● **Exercise**: Quote, word for word, every line starting at the line that contains "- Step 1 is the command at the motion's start" and ending with the last line of the records; include both of these lines and no others.
-- Opening Marker --
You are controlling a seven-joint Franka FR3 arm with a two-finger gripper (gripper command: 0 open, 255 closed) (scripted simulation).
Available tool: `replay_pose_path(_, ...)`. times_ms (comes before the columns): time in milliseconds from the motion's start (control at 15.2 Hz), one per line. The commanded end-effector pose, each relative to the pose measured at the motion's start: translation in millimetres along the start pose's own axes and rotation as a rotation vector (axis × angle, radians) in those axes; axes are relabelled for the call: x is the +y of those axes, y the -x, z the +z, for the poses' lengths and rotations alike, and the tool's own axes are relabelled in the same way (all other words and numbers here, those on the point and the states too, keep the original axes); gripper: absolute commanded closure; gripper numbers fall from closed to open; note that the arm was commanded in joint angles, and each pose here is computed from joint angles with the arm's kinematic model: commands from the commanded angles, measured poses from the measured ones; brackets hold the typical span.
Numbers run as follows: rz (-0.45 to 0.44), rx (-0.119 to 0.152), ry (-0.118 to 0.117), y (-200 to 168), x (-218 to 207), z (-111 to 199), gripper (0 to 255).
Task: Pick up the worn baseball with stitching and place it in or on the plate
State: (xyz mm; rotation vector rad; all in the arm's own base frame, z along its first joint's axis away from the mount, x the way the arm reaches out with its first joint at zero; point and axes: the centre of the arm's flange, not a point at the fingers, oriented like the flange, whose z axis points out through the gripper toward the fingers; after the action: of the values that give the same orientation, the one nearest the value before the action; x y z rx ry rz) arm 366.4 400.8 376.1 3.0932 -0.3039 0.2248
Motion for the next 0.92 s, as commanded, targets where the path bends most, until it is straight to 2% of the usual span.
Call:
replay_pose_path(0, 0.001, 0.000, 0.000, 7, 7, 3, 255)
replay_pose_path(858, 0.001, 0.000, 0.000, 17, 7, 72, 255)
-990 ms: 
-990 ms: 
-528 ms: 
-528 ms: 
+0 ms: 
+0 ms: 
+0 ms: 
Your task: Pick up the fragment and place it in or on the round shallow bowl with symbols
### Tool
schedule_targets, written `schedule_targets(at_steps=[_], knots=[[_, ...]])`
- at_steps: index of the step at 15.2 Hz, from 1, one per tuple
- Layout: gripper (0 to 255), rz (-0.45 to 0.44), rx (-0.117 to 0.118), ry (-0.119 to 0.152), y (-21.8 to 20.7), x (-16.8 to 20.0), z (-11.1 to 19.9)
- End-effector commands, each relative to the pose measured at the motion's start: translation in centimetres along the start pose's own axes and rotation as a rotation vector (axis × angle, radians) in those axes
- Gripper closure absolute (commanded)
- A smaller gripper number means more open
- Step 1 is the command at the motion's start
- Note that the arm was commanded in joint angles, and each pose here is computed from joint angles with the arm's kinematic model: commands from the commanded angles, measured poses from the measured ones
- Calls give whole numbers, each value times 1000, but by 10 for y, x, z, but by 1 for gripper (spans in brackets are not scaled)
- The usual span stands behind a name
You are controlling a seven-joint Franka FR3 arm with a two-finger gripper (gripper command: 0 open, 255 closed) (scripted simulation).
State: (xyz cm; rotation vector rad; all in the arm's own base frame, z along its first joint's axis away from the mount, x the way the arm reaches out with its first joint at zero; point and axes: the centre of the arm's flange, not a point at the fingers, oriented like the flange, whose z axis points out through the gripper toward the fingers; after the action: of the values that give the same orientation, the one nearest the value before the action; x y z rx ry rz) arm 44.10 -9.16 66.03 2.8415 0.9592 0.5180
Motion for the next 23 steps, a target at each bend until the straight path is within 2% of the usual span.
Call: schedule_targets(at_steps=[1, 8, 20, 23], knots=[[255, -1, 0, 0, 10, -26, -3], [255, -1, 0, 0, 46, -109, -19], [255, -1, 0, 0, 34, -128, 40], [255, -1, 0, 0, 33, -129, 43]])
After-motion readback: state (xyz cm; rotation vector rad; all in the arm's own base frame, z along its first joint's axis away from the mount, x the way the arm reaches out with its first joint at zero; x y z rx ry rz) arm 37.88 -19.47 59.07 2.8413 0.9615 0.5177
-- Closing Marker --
● **Task answer**:
- Step 1 is the command at the motion's start
- Note that the arm was commanded in joint angles, and each pose here is computed from joint angles with the arm's kinematic model: commands from the commanded angles, measured poses from the measured ones
- Calls give whole numbers, each value times 1000, but by 10 for y, x, z, but by 1 for gripper (spans in brackets are not scaled)
- The usual span stands behind a name
You are controlling a seven-joint Franka FR3 arm with a two-finger gripper (gripper command: 0 open, 255 closed) (scripted simulation).
State: (xyz cm; rotation vector rad; all in the arm's own base frame, z along its first joint's axis away from the mount, x the way the arm reaches out with its first joint at zero; point and axes: the centre of the arm's flange, not a point at the fingers, oriented like the flange, whose z axis points out through the gripper toward the fingers; after the action: of the values that give the same orientation, the one nearest the value before the action; x y z rx ry rz) arm 44.10 -9.16 66.03 2.8415 0.9592 0.5180
Motion for the next 23 steps, a target at each bend until the straight path is within 2% of the usual span.
Call: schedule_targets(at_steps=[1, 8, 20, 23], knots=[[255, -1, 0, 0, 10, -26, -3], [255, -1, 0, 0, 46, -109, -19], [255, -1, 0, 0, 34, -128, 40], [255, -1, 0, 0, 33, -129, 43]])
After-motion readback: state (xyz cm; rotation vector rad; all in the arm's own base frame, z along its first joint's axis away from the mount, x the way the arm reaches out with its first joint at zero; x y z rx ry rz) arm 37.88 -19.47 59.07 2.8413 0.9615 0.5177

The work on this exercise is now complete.